> _Aim of the exercise_
The required output is all lines below that contain the word "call".

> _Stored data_
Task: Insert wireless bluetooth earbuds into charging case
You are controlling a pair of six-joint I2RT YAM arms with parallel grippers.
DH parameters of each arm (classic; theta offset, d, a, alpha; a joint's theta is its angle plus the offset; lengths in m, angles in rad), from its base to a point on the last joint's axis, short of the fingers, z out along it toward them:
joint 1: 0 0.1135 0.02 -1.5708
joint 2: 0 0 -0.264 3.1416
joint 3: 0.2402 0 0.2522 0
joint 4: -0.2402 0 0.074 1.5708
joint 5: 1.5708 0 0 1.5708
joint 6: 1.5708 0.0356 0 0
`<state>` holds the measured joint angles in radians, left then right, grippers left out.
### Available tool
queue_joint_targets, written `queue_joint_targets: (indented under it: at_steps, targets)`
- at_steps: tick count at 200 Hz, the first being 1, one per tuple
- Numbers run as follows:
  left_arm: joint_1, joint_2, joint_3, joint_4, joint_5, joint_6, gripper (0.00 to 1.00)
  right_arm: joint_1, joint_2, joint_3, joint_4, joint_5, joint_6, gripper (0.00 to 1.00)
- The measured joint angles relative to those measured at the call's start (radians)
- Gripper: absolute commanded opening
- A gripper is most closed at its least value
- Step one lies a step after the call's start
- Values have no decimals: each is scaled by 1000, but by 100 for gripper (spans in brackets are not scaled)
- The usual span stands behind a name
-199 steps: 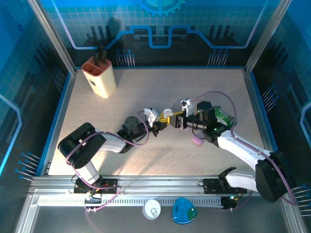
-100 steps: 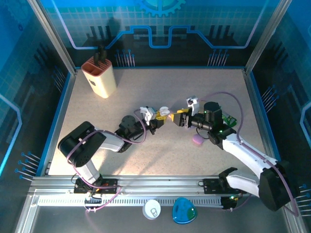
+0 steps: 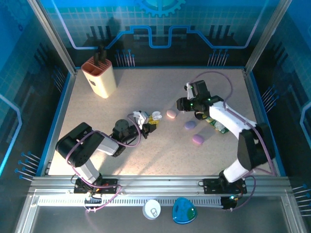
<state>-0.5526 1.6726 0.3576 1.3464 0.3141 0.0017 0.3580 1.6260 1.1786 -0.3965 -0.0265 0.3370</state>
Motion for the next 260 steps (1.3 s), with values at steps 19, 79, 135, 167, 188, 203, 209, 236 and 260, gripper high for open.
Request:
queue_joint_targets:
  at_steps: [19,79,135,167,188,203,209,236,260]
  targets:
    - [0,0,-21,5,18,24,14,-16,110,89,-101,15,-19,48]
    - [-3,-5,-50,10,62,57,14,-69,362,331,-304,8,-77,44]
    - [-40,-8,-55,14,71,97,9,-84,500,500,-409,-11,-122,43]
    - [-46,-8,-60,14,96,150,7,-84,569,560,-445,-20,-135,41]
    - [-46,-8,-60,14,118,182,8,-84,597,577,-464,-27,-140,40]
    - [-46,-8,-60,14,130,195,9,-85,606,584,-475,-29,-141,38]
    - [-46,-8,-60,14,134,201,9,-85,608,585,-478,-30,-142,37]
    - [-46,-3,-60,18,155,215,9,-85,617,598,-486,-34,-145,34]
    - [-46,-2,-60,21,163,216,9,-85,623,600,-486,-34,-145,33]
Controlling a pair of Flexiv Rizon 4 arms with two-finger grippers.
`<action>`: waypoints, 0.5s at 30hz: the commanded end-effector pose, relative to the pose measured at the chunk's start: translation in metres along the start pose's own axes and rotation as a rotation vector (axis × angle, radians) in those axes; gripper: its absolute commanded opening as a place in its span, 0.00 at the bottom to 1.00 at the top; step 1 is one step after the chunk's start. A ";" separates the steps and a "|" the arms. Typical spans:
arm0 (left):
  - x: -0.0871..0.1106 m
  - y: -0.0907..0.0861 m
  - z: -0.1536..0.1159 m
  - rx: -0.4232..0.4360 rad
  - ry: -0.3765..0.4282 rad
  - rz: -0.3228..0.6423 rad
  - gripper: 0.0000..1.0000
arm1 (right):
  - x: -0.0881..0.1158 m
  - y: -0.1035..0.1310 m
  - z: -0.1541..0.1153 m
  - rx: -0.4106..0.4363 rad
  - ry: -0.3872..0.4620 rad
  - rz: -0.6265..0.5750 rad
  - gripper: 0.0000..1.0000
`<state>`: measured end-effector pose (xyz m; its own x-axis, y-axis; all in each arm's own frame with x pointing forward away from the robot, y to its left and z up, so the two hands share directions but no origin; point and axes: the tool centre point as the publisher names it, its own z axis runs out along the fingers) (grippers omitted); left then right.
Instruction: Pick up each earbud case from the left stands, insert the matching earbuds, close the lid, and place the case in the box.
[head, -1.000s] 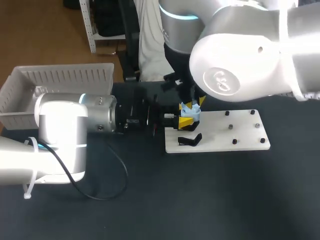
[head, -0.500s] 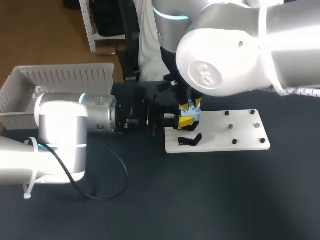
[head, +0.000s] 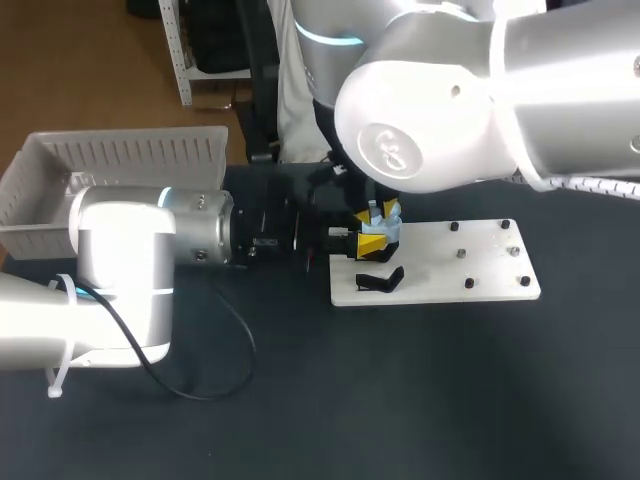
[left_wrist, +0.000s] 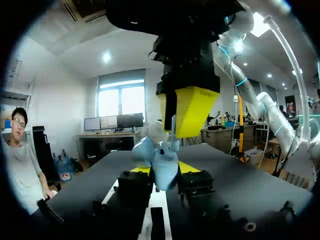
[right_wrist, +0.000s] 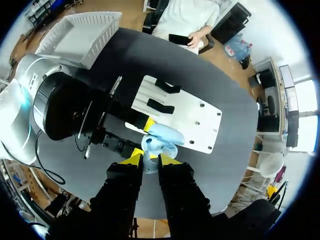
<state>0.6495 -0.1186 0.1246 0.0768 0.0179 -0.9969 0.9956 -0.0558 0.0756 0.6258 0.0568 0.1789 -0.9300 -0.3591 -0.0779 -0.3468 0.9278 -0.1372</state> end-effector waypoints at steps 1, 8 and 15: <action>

> _Answer_
- The measured joint angles relative to those measured at the call's start (radians)
- Step one lies a step after the call's start

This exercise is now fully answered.